**TO DO**: Count the lines below that hold the string "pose". Give only that number.

^^^^

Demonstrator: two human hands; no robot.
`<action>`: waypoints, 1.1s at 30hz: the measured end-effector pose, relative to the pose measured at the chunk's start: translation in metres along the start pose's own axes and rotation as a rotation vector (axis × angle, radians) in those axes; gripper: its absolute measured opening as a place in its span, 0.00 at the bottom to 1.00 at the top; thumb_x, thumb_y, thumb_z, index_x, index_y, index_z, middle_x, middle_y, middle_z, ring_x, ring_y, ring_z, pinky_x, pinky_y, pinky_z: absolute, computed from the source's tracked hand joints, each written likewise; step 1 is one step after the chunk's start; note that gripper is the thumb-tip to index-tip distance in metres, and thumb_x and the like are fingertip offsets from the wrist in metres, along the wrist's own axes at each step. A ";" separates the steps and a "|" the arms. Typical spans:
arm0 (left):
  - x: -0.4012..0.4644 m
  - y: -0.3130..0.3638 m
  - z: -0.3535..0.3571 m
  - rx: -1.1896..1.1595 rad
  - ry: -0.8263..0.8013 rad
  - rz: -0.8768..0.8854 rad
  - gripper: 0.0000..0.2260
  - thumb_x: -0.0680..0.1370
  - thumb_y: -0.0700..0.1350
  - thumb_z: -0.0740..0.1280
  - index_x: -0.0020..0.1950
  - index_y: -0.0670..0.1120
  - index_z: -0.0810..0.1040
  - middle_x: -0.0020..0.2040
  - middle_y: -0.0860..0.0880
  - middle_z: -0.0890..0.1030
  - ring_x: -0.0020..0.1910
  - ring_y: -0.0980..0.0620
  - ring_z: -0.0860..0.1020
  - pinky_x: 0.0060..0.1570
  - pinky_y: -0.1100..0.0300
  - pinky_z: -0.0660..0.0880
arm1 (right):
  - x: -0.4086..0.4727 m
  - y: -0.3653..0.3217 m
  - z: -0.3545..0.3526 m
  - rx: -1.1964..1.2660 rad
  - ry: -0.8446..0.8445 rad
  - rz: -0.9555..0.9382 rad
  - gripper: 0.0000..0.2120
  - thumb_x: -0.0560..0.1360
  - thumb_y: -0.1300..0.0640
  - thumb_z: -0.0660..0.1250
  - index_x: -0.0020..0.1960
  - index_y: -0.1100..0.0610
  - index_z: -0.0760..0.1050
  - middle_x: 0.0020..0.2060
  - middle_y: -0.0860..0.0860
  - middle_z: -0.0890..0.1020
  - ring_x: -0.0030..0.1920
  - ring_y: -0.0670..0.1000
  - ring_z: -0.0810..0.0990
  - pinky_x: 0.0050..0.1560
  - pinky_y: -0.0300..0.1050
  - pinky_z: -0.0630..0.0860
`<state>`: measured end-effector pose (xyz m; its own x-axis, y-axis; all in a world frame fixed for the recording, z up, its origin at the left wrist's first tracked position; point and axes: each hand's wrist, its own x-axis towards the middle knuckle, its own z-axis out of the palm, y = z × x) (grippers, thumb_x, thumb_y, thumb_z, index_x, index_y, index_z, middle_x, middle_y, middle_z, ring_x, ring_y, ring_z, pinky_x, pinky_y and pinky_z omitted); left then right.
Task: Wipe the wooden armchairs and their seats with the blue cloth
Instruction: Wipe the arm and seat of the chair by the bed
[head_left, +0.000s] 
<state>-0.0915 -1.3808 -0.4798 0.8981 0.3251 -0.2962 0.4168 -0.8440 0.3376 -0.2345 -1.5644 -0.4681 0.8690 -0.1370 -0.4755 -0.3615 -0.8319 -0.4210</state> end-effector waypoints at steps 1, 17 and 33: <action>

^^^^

**RESPONSE BOX**: 2